Italian election
A man casts his vote at a polling station in Milan, on 4 March. Reuters

Italy is heading towards a hung parliament after the country went to the polls on Sunday (4 March).

Exit polls suggest that the largest party will be the Five-Star movement, which looks like it will win around 30% of the votes although this is far short of the majority needed to govern.

A Five-Star official said if the polls were correct, the party would be "a pillar of the next government".

Founded in 2009 by comedian Beppe Grillo, it current leader Luigi Di Maio has pledged a universal basic income scheme.

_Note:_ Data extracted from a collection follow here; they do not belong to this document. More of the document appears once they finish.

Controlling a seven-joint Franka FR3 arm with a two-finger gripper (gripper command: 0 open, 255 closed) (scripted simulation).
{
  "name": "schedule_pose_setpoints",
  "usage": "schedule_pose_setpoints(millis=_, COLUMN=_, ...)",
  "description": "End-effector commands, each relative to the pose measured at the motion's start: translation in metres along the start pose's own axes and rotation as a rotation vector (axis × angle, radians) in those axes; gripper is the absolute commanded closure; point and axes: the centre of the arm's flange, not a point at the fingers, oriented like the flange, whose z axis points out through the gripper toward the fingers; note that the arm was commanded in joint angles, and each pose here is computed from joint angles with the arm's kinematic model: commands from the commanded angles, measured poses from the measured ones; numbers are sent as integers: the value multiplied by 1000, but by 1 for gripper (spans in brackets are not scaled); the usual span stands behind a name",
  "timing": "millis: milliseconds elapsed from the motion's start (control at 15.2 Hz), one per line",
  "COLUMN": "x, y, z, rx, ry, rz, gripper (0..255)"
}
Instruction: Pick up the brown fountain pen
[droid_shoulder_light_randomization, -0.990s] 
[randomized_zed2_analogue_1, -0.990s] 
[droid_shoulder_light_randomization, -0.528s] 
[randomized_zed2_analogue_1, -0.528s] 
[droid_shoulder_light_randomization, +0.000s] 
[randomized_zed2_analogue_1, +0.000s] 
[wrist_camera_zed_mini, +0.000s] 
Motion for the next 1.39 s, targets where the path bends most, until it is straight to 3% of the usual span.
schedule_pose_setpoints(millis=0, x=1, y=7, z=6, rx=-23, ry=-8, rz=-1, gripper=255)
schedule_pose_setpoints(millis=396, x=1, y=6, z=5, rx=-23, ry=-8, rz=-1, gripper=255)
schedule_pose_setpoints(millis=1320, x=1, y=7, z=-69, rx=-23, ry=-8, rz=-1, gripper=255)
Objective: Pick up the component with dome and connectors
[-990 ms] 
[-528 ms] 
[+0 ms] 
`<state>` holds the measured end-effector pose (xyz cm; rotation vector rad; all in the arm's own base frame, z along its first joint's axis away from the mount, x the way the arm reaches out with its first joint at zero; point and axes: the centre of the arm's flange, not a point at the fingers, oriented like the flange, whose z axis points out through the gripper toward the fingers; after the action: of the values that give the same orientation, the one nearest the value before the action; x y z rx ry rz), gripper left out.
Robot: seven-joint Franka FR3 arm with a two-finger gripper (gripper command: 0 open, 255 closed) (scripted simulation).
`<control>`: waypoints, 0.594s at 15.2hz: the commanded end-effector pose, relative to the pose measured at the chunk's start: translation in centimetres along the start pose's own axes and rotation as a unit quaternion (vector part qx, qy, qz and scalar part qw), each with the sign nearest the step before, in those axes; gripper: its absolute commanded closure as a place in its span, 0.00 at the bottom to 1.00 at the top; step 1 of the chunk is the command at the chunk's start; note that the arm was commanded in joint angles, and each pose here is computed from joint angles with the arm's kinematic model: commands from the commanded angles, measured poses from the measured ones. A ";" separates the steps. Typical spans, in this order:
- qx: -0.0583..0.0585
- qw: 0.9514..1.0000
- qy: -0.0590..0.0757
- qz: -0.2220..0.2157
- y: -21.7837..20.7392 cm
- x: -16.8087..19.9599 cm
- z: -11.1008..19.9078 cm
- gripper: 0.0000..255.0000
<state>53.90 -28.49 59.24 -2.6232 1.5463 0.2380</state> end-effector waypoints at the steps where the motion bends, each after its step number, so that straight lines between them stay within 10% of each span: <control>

The Democratic Party currently heading the government, was the next largest party,

Headed by Matteo Renzi, who quit as prime minister in 2016, it is part of a centre-left, pro-EU bloc that is vowing to revive the economy.

Next was the right-wing coalition of Forza Italia of the former prime minister Silvio Berlusconi and the anti-immigrant League each were polling at between 12.5% and 15.5% and looked set to get the most seats.

Although Berlusconi, 81, cannot himself hold public office until next year due to a tax fraud conviction, he has backed European Parliament President Antonio Tajani as his choice for leader.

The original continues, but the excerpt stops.